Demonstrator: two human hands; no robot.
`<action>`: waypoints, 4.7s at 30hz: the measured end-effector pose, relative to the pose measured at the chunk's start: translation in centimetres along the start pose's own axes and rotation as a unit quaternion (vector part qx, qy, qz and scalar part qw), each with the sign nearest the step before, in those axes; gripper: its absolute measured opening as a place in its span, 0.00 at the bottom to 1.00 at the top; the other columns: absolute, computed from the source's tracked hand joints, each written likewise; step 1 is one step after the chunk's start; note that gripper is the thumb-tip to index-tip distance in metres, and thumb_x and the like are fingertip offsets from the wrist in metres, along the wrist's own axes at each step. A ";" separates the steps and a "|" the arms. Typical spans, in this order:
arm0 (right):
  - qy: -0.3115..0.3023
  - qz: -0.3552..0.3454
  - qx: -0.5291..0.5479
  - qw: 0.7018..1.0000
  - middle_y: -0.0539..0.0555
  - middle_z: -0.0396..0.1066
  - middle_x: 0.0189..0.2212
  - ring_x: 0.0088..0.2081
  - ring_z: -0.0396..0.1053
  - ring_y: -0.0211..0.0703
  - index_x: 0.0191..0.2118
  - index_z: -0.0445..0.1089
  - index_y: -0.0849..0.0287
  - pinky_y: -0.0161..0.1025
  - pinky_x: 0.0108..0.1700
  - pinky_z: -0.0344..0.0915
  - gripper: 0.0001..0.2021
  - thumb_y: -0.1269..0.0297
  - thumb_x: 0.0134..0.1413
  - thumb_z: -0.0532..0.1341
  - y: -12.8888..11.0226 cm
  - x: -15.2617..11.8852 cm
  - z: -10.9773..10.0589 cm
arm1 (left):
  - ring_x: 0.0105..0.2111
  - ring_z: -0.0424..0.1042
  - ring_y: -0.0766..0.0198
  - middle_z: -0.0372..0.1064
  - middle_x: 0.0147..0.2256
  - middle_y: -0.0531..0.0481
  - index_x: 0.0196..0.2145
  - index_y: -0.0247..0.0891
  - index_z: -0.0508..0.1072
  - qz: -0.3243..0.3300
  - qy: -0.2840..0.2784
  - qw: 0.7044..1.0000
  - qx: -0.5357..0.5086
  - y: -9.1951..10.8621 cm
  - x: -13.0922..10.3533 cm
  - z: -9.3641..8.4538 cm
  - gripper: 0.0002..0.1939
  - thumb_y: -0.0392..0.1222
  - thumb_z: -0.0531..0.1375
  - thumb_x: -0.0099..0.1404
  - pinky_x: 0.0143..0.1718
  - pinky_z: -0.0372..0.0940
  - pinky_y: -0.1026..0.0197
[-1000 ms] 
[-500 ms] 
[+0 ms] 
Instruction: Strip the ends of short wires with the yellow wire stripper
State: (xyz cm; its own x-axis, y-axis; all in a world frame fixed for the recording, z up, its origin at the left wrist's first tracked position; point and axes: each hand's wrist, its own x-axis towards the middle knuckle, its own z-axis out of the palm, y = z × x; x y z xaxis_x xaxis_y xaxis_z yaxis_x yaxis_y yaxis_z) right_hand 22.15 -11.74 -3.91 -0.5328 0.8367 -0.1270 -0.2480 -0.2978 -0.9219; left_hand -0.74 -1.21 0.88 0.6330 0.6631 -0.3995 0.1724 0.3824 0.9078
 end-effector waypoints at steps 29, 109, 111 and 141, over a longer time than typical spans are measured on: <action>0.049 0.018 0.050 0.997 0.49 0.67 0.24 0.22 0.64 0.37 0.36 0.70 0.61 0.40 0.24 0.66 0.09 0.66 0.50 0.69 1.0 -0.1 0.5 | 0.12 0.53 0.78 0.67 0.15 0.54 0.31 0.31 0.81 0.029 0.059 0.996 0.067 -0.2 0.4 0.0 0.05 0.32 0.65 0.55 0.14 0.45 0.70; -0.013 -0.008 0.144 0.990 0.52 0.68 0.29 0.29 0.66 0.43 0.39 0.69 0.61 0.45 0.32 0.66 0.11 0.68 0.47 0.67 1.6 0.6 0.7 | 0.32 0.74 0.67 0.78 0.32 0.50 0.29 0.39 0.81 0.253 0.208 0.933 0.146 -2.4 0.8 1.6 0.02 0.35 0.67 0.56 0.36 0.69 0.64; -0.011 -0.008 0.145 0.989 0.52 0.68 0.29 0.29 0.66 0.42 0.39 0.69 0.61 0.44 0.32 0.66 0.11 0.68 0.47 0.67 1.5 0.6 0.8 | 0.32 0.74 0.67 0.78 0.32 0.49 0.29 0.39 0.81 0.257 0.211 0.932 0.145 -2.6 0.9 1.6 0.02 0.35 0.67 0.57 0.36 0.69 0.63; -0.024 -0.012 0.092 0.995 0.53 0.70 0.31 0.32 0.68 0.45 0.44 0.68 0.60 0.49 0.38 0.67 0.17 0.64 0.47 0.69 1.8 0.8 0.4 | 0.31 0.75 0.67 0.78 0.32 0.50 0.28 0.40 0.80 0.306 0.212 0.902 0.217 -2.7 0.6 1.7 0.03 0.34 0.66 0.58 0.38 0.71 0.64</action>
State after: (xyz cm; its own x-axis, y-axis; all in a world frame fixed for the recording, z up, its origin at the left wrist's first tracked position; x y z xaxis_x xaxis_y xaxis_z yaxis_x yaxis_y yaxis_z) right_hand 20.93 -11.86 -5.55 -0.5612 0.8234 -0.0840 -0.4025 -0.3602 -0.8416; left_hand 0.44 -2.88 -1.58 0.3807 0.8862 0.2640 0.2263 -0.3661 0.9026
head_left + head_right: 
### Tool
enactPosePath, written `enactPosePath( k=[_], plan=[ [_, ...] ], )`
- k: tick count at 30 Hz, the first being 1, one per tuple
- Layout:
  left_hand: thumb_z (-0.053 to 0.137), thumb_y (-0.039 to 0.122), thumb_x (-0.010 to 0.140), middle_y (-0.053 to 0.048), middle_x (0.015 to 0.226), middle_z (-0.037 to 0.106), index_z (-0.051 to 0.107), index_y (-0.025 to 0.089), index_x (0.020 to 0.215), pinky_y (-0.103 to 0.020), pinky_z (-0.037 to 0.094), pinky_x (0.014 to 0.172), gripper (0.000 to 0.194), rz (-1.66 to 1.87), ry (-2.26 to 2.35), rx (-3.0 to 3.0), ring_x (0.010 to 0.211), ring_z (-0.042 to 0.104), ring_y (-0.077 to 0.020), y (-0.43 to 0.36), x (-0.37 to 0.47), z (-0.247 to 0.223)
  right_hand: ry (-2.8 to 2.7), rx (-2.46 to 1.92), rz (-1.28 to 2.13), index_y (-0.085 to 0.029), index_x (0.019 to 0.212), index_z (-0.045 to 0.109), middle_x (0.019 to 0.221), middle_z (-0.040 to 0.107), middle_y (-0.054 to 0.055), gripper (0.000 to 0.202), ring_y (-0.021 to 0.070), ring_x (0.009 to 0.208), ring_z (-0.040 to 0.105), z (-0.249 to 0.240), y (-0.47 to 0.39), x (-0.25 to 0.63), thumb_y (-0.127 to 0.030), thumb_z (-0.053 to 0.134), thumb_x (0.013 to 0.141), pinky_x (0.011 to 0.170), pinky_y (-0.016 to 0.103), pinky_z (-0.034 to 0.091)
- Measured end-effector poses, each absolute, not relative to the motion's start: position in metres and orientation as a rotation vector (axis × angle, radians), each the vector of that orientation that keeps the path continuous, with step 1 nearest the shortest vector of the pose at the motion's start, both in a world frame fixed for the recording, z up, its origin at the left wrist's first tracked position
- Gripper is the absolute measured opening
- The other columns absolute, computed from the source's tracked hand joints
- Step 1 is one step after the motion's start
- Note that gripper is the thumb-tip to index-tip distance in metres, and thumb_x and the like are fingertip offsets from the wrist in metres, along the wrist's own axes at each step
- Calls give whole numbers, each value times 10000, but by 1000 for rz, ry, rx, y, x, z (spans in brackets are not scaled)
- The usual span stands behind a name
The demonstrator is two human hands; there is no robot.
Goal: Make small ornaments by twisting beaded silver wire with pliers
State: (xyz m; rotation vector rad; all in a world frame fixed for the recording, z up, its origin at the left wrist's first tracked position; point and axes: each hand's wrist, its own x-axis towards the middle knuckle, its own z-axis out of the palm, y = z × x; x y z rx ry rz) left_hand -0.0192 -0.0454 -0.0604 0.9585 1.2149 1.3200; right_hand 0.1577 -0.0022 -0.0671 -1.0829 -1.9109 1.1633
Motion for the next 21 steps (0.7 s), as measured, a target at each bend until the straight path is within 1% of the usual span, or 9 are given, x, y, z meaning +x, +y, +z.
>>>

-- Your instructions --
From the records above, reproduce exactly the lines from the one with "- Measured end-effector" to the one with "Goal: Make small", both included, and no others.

-- Task result --
- Measured end-effector poses, each absolute, not relative to the motion's start: position in metres and orientation as a rotation vector (axis × angle, radians), each the vector of that orientation that keeps the path continuous, with step 1 nearest the shortest vector of the pose at the motion's start, both in a world frame fixed for the recording, z up, its origin at the left wrist's first tracked position
- Gripper is the absolute measured opening
- The other columns absolute, computed from the source's tracked hand joints
- Step 1 is one step after the motion's start
- Note that gripper is the thumb-tip to index-tip distance in metres, and thumb_x and the like are fingertip offsets from the wrist in metres, along the wrist's own axes at each step
- Calls give whole numbers, each value times 10000, but by 1000 for rz, ry, rx, y, x, z (spans in brackets are not scaled)
- The usual span stands behind a name
The demonstrator is two human hands; there is no robot.
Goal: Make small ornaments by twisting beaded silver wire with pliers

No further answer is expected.